(REQUIREMENT): Find all lines in the listing that include the word "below", then copy them.

+++ DATASET EXTRACT +++

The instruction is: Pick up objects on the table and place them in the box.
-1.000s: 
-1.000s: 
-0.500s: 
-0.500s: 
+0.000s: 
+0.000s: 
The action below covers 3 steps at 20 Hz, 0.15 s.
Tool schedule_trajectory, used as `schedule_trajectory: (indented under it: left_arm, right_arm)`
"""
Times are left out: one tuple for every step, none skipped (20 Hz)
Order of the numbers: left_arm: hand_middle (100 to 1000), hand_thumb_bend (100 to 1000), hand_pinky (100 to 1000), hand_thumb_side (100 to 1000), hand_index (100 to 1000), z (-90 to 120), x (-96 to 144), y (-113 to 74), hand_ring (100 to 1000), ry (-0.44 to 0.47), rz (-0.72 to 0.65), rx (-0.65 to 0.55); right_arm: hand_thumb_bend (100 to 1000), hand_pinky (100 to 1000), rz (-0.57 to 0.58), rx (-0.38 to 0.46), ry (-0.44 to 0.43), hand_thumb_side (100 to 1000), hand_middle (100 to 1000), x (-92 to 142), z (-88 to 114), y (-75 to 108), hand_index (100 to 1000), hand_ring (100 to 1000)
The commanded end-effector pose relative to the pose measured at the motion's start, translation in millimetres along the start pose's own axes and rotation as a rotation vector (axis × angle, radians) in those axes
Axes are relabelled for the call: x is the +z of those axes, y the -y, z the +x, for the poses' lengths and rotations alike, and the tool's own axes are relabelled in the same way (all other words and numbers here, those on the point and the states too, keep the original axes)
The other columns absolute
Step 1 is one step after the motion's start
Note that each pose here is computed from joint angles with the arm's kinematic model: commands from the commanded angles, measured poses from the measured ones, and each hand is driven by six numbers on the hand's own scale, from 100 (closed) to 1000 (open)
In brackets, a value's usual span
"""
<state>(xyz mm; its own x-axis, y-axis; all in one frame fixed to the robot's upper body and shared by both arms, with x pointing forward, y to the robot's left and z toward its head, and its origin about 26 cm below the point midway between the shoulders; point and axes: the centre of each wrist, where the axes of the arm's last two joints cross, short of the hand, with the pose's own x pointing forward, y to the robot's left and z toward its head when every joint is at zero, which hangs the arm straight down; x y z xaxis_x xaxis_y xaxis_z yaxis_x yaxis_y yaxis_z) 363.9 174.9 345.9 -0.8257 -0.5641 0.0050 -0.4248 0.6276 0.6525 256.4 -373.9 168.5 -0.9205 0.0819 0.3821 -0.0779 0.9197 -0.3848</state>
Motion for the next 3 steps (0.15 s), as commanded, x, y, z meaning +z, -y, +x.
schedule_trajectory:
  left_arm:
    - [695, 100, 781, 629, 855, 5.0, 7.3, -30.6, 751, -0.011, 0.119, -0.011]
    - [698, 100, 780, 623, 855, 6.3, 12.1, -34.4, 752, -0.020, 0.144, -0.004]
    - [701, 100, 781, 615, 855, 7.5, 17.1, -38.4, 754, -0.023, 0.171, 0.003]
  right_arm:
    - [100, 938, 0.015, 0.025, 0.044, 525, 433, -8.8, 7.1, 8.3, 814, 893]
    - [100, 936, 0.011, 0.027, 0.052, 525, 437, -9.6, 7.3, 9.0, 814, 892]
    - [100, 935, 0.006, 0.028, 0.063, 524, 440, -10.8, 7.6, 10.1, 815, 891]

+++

(YOUR SOLUTION):
The action below covers 3 steps at 20 Hz, 0.15 s.
<state>(xyz mm; its own x-axis, y-axis; all in one frame fixed to the robot's upper body and shared by both arms, with x pointing forward, y to the robot's left and z toward its head, and its origin about 26 cm below the point midway between the shoulders; point and axes: the centre of each wrist, where the axes of the arm's last two joints cross, short of the hand, with the pose's own x pointing forward, y to the robot's left and z toward its head when every joint is at zero, which hangs the arm straight down; x y z xaxis_x xaxis_y xaxis_z yaxis_x yaxis_y yaxis_z) 363.9 174.9 345.9 -0.8257 -0.5641 0.0050 -0.4248 0.6276 0.6525 256.4 -373.9 168.5 -0.9205 0.0819 0.3821 -0.0779 0.9197 -0.3848</state>

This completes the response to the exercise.